İşitme cihazı kullanımında genellikle merak edilen konulardan bazıları gün içinde cihazın kaç saat takılması gerektiği ve belirli bir süre sonra cihaz kullanımına ihtiyacın olup olmayacağıdır. Bir süre duyamadığımız veya az işitebildiğimiz sesleri işitme cihazıyla tekrar duymaya başlamak ilk başlarda zor gelebilir. Bu süreç adaptasyon süreci olarak adlandırılır ve ilerleyen zamanlarda işitme cihazından alınacak verimin habercisidir. Bu sürecin cihaza alışma süreci olduğunu bilmek ve cihazı kullanmaya devam etmek gerekir. İşitme cihazı kullanımı güne başladığımız an itibariyle başlar ve uyuyuncaya kadar devam eder. Yalnızca su ile temas gerektiren durumlar ve kulak zarı perforasyonu gibi özel durumlar dışında kulaktan gün boyu çıkarılmamalıdır.
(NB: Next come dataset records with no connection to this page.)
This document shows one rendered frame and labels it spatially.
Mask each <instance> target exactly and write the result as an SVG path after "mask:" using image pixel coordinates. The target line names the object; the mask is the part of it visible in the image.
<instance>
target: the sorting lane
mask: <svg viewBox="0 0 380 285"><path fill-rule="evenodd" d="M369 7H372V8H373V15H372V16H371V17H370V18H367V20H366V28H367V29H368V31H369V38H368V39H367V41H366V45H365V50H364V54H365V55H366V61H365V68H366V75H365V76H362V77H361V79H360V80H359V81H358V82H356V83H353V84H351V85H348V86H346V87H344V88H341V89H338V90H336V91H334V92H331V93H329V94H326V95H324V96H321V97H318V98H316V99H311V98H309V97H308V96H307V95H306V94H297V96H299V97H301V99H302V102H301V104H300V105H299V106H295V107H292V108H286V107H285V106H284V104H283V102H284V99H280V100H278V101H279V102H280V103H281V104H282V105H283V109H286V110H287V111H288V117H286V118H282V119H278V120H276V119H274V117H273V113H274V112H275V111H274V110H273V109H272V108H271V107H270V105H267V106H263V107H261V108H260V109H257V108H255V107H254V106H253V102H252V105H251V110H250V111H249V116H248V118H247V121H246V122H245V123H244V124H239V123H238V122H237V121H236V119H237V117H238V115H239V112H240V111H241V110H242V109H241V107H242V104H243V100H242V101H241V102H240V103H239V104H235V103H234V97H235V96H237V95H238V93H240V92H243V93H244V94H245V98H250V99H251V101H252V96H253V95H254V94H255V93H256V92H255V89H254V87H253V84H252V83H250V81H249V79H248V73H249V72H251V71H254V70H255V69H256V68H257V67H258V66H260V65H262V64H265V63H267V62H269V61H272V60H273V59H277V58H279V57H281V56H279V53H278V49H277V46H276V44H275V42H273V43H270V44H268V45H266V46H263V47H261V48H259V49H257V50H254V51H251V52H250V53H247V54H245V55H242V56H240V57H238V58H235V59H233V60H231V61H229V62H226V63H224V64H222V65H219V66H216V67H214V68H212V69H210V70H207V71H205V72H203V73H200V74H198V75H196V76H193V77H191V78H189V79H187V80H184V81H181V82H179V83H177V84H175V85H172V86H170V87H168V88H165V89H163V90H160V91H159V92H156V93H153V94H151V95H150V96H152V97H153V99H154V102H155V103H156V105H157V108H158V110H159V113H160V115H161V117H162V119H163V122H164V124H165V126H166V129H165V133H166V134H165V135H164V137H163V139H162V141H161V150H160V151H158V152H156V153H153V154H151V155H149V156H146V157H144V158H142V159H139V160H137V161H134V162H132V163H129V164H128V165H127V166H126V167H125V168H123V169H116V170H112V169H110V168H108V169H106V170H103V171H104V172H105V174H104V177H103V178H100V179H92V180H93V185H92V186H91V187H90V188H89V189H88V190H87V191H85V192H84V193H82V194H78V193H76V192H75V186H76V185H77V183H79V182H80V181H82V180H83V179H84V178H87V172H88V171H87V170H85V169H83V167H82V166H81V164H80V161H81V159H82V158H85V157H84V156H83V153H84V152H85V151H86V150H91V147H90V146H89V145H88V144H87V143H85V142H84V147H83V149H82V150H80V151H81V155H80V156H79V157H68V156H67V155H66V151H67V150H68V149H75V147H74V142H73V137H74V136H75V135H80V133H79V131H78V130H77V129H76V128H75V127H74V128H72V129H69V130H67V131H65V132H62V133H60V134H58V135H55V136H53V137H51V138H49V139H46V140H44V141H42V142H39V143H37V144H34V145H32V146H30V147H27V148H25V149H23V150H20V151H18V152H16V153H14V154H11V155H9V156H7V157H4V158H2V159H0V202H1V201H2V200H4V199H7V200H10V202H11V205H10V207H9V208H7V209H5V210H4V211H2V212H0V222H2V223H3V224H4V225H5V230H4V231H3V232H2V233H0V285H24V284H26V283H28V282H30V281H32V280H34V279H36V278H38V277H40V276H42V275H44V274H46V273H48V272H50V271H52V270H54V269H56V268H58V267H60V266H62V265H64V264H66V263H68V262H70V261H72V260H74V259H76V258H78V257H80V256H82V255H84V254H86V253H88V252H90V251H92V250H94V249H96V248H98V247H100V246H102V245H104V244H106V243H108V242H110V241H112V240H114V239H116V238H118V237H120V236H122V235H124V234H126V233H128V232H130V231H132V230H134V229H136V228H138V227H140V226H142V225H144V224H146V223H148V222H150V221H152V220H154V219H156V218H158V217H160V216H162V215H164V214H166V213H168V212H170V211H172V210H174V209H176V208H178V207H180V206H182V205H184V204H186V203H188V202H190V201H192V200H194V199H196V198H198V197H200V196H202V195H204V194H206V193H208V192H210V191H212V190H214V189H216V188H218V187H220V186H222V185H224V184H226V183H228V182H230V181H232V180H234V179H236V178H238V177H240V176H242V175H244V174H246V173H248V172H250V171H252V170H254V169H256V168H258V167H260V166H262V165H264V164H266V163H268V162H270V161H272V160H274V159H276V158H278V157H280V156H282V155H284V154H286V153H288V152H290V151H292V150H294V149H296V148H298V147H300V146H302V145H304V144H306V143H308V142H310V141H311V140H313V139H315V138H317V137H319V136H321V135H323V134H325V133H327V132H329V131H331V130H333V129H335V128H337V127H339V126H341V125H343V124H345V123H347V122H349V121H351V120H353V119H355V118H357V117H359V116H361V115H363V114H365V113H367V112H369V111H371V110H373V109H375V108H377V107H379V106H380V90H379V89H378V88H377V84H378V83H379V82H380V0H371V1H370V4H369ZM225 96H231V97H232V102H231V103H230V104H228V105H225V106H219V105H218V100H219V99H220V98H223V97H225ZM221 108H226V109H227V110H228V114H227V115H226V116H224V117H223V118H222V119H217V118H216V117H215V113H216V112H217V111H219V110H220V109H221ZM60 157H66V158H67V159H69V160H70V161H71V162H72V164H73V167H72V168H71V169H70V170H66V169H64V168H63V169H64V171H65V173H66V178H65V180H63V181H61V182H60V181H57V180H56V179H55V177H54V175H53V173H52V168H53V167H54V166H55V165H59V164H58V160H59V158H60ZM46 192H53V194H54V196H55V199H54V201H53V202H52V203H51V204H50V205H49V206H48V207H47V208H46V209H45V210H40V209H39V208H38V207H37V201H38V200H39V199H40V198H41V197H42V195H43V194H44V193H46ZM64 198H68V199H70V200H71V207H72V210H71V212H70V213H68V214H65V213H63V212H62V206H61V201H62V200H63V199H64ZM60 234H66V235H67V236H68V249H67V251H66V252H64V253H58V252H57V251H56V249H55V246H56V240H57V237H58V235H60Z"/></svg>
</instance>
Hatta teknolojinin gelişmesiyle birlikte şarj edilebilir ve su geçirmeyen işitme cihazlarının üretilmesi su teması problemini de ortadan kaldırmıştır.

İşitme Kaybı ve Alzheimer

Dünya Sağlık Örgütü’ne göre dünyada yaklaşık 1 milyon kişi Alzheimer’a yakalanmış durumda. Ülkemizde ise bu sayı 700-800 bin kişi aralığındadır. Yaşlılık döneminde yaşam kalitesi üzerinde olumsuz etkilere neden olan demans ve Alzheimer hastalıklarının sebebi halen araştırılmakta ve ilaç ile henüz tedavisi mümkün olmamaktadır. Gerek dünyada gerekse de ülkemizde yaşlanmaların artması, insan oğlunun ortalama ömrünün uzaması ve önümüzdeki 50 yılda da bu artışın devam edecek olması bu gibi hastalıkların görülme sıklığını arttıracaktır. Bilim adamları bu konuyla ilgili çalışmalarına yoğunluk vererek ilerleyen yıllarda gerek sağlık açısından gerekse ekonomik yönden toplumların üzerindeki yükü azaltmayı hedeflemektedir. Hatta son yıllarda Alzheimer için ilaç bulmaya çok yakın olduklarını belirttiler. Çağımızın problemlerinden biri olan hareketsizlik, sigara ve alkol kullanımı, yoğun stres, beyin aktivitesini azaltan her türlü etkenler ve işitme kaybı Alzheimer’ı tetikleyen temel etkenlerdir. Yapılan birçok araştırma sonucunda işitme kaybının Alzheimer riskini yüzde 10-15 arttırdığını göstermektedir. Özellikle ileri yaşlarda zihinsel ve fiziksel aktivitelerin azalması ve iletişimin kısıtlı olması riski katlamaktadır.